Brexit – eine europäische Chance
Auf die Frage, ob in England die ältere Generation durch die Entscheidung für den Brexit, nicht verantwortungslos
über die Interessen der Jugend entschieden habe, nahm Liessmann eine unorthodoxe Perspektive ein: Zwar hätten
die Jungen bei der Abstimmung deutlich für einen Verbleib in der EU gestimmt, aber gleichzeitig seien nur
36 Prozent der unter-24-jährigen zur Abstimmung gegangen, im Gegensatz zu mehr als 80 Prozent der älteren
Generation, die zur Urne geschritten seien. Liessmanns Folgerung: „Der britischen Jugend ist Europa relativ egal.

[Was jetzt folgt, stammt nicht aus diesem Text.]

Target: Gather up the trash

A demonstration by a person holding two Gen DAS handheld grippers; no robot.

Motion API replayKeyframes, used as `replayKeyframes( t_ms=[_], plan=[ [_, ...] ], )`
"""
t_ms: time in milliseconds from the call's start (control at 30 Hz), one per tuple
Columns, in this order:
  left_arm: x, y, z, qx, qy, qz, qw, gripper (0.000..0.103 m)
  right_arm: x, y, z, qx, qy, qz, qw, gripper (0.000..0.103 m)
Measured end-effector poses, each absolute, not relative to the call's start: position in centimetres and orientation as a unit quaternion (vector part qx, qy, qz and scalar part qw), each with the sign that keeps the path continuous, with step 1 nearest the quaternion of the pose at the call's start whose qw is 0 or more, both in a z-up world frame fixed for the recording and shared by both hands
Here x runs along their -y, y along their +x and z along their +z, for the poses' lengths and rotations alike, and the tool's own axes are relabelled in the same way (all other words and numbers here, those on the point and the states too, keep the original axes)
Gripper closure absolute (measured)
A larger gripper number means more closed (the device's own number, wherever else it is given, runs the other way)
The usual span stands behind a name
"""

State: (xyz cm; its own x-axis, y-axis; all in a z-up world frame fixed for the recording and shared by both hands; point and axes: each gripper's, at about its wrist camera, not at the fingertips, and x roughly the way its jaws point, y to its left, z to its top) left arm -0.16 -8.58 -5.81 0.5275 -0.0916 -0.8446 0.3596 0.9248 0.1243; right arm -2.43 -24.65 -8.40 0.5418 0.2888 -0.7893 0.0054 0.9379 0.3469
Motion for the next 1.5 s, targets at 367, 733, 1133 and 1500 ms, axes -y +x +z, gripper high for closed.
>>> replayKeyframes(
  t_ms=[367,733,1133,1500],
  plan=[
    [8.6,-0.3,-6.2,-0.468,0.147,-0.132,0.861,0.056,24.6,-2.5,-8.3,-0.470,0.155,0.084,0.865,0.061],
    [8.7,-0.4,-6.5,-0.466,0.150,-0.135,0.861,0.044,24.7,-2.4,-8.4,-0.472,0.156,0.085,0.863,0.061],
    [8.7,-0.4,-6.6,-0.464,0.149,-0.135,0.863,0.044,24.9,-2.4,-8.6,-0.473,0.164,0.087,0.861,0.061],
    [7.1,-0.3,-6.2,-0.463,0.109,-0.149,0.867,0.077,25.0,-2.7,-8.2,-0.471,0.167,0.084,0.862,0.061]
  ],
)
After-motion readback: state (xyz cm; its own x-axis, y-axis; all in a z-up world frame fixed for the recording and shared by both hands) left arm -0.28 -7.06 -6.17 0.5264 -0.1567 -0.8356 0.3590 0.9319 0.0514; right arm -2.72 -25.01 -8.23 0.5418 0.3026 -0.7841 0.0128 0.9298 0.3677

Sie haben durch ihr anglophones Erbe eine globale Orientierung und sind nicht so sehr an der EU interessiert.
Der Brexit könne, für Liessmann, aber auch die Chance für Europas Zukunft sein. „Immerhin waren
die Briten, anders als die Kontinentaleuropäer, seit Margaret Thatcher gegen jede weitergehende Einigung Europas.
Jetzt besteht die Chance Europa neu auszurichten, mehr politische Einheit und Dinge wie die Transaktionssteuer
voranzutreiben“, erklärte Liessmann und meinte weiter: „Vielleicht erleben wir es dann ja, dass England in
20 Jahren wieder beitritt – ohne die bisherige Sonderbehandlung“.

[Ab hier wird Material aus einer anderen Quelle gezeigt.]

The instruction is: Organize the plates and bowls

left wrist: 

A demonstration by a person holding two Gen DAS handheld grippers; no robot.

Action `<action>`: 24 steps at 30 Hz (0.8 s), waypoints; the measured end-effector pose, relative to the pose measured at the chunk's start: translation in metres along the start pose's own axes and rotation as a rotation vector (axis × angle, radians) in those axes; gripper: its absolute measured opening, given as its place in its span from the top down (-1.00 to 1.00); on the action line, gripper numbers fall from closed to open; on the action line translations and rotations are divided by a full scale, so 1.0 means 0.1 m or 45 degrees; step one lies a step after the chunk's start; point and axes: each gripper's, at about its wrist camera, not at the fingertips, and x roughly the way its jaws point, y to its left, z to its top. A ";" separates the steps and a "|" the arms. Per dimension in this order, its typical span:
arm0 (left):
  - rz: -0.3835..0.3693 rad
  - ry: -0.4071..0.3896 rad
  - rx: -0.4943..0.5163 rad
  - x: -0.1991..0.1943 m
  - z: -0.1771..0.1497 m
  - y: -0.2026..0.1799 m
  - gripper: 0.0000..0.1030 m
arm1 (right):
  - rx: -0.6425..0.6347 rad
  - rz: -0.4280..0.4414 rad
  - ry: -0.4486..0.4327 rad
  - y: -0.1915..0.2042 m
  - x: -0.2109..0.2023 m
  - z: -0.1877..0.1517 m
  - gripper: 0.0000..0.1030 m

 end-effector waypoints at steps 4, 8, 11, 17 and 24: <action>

Die Überraschung: Gott lebt noch, die Marxisten nicht
Die größte Überraschung der letzten Jahrzehnte sei es für ihn als aufgeklärten Philosophen
gewesen, erklärte Liessmann, dass das Thema Religion wieder an Bedeutung in Europa gewonnen habe. Dies sei
vor allem auch eine „Folge der Zuwanderung und der neuen Auseinandersetzung mit jenen Formen des Islam, die mit
unseren Werten nicht vereinbar sind“, betonte der Philosoph.

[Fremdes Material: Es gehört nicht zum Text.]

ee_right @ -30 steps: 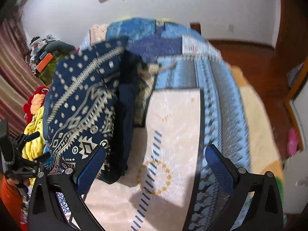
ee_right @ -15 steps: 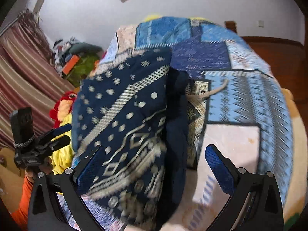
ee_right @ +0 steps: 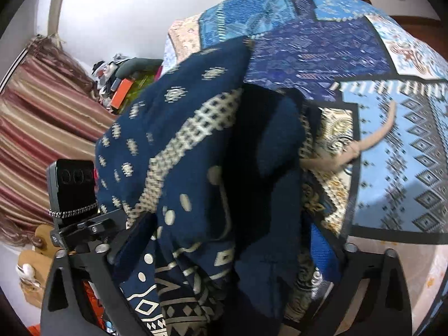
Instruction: Fold large clothes
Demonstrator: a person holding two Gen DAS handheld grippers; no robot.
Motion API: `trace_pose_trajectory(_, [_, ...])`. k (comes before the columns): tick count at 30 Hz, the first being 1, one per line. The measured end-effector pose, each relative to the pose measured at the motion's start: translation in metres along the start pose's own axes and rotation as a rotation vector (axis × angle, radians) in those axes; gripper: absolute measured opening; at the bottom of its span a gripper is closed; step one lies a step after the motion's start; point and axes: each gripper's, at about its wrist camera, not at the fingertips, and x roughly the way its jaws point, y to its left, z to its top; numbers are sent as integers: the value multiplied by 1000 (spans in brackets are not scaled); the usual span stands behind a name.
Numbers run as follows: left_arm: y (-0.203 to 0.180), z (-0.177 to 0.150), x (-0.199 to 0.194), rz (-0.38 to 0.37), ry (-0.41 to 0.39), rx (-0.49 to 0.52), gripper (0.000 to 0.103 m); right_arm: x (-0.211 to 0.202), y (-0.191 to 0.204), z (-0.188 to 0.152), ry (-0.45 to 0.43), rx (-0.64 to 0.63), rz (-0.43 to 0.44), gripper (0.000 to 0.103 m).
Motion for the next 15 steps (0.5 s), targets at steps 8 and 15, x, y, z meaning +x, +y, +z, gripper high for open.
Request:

Die zweite große Überraschung sei gewesen, dass die kommunistische Welt, die in den 1970er Jahren noch
direkt und indirekt zwei Drittel der Menschheit beherrscht hatte, so rasch auseinandergebrochen ist. So sei z.B.
auch der Terror in den Siebziger Jahren vor allem marxistisch motiviert gewesen – nunmehr gebe es dafür immer
mehr eine religiöse, vor allem islamistische, Legitimierung. „Auf diese Herausforderung brauchen wir in Zukunft
eine Antwort“, zeigte sich Konrad Paul Liessmann überzeugt und betonte: „Für die Zukunft brauchen wir
weitsichtige Politiker, verantwortungsbewusste Ökonomen und Techniker und auch gute Philosophen“.
Auch der Unterstützer der Veranstaltung, die Hypo Oberösterreich freute sich in Person von Generaldirektor
Dr. Andreas Mitterlehner über die 400 Personen, die der Einladung zum DIALOG gefolgt waren. Darunter waren
unter anderem interessierte Persönlichkeiten wie Staatssekretär a.D. Mag. Helmut Kukacka, Generaldirektor
der Brau Union DI Dr. Markus Liebl, Vorstandsvorsitzender der Lenzing AG Dr. Stefan Doboczky, Vorstand der IFN
Holding DI (FH) Stephan Kubinger, Direktorin des OÖ Landesmuseums Dr. Gerda Ridler, Präsident des OÖ
Verwaltungsgerichts Dr. Johannes Fischer, Direktor des OÖ Landesrechnungshofs Dr. Friedrich Pammer, Rektor
der Kunstuniversität Linz Univ.-Prof. Dr. Reinhard Kannonier, Landespolizeidirektor-Stv. Dr. Alois Lissl,
Landesrettungskommandant Mag. Christoph Patzalt, Landesfeuerwehrkommandant Dr. Wolfgang Kronsteiner, Caritas-Direktor
Franz Kehrer und Dr. Bert Brandstetter, Präsident der Katholischen Aktion OÖ.